Вся смертная тоска, накопившаяся в его душе от обиды, боли и страха, вся нестерпимая тоска, что каким-то образом всё же уживалась в его робком сердце, в этот момент достигла такого предела, что обратилась (так бывает иногда с тихими, слабыми характерами) в бешеную ярость, и Калина, отшвырнув вожжи, схватил рукой себя за волосы и стал приговаривать, будто в беспамятстве:
— Стреляйте, не поеду! Вешайте! Червь, да, да, червь я! Она-то девка помирающая, а на неё пистолет держат! Боятся её! А я… За жизнь что терплю! Да разве это жизнь?.. Собаку ударь, дак она и то зубы покажет. А тут — хуже собаки,
Он кричал, но слова его подхватывал ветер, словно пустую шелуху. Никто их не слышал. Партизанка была далеко. Немцы ещё не вернулись.
— Сколь можно мучаться-то… Неужто я слабее этой девки?
Калине вдруг вспомнился Сверлилкин Его слова о том, что в Ленинграде любой инвалид, любая женщина немцу штыком в горло упёрлись.
— Неужто я ничего не могу?
Но что он мог!
— Кончать! Шнель, шнель! — заорал ефрейтор. Они проводили эсэсовцев и уже вернулись назад. — Десять минут! Пора открывайт движений!
Калина, низко опустив голову, еле сдерживаясь от ярости, поднял вожжи.
— Нно, — хрипло выдохнул он. — Нно, нно!
— Айн момент! Дурак! — завопил ефрейтор. — Мы должны уехать!
— Ах, сволочи! — проводил Калина взглядом мотоцикл. — Шкуры свои поганые увезли, а я тут должен… Да найти бы мне мину, дак я б вас рванул, хоть бы с собой вместе! Да будь у меня две руки — горло бы перекрутил хоть одному бы, а там стреляйте!
Калина весь дрожал, но уже совсем не от страха.
— Нно, несчастный! — заорал он на мерина.
— Одна партизанка и восемь эсэсовцев! — сказал водитель, когда они вернулись на свой бугор. — Идиотство!
— А ещё мост! — проворчал ефрейтор. — Я же говорил, что они ненормальные люди! — он натянул плащ на голову. — Я совсем промок. Поставь мотоцикл немного в эту сторону.
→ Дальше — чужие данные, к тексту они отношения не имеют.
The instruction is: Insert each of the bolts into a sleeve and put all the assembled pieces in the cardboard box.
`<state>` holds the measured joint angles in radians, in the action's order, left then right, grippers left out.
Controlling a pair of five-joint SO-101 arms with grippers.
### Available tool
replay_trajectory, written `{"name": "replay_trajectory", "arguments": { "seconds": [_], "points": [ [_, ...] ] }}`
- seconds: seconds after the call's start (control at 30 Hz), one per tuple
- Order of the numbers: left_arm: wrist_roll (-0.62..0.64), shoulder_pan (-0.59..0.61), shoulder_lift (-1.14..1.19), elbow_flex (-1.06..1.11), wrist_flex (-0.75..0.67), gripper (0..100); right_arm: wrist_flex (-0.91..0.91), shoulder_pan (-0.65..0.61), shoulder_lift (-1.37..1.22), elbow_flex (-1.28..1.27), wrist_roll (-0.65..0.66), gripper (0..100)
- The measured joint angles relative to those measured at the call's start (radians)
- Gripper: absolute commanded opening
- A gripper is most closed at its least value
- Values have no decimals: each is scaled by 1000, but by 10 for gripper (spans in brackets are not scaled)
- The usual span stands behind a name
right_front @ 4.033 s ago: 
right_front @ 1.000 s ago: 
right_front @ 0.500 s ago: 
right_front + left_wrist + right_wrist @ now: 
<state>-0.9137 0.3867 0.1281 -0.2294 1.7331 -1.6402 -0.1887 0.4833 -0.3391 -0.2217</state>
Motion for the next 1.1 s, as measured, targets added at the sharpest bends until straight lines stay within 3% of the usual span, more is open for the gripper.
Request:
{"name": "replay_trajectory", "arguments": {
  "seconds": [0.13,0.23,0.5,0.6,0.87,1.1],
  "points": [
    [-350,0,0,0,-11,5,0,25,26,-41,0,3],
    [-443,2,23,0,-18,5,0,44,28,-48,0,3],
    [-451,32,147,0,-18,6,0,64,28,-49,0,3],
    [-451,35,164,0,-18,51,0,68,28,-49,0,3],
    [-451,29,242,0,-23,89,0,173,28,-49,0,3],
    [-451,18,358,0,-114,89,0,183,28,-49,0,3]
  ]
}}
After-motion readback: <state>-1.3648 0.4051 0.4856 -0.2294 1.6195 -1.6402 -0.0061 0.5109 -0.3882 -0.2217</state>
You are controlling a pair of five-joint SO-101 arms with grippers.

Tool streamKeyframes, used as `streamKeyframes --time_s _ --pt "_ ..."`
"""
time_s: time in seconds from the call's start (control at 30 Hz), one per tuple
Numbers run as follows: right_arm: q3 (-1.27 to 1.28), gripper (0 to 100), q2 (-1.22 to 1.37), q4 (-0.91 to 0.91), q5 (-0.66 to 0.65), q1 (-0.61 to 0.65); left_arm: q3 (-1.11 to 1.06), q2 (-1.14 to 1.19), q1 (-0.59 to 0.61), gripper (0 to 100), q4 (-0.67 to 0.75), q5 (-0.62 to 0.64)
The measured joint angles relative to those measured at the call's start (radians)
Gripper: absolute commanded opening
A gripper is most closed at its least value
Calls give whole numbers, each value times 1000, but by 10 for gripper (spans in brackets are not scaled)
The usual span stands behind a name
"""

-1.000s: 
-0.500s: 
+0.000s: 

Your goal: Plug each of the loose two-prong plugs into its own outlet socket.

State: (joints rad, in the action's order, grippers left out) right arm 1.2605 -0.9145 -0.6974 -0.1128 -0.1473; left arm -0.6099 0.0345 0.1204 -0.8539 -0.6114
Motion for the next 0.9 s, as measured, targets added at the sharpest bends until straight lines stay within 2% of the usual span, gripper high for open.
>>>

Чтобы дождь не бил в лицо.
— Но тогда плохо будет видно его.
— Да уж теперь всё равно. Сейчас он окончит. Этот — другой. Она бы не стала так!
— Да, она бы не стала, — водитель развернул мотоцикл. — Я буду всё же посматривать.
— Да-да. Обязательно.
— Машины ждут с обеих сторон. Опаздываем!
Мерин приближался к щербатому камню.
«Придется вылезать из кювета, иначе его не обойдёшь, — думал Калина. — А немцы-то на меня и смотреть перестали. Чего им на меня смотреть, куда я денусь… А вот возьму, да и переверну опять борону! — вдруг ужалила его мысль. — Переверну! Они и не увидят ничего. Я на шоссе вылезу да сбоку пойду. А если увидят… Застрелят… И пусть! Ничего я теперь не боюсь. Сейчас я…»
Он выбрался из кювета, не сводя глаз с немцев, придержал мерина и стал переворачивать борону.
— Тяжеленная, — натужился Калина. — Грязи-то на ней! Никак. Хоть опять в кювет съезжай. Черт, немцы-то увидят; как я тут… Ну, ещё раз! Авось не увидят. Нет, никак!
Если б у него было две руки! Но Калина решил не сдаваться. За камнем он возьмет влево и свалит борону в кювет, а назад вытащит перевернутой.
— Не буду и смотреть на них, — решил он. — Когда смотришь, дак страшно делается. Лучше не смотреть. Вот кончу, и домой отпустят, а тут, может, и рванет. Тогда узнают Калину! Только б мина была, — теперь он уже изо всех сил хотел, чтобы мина была. — Ничего, пронесёт. Узнают Калину! Нно, нно! Давай к камню!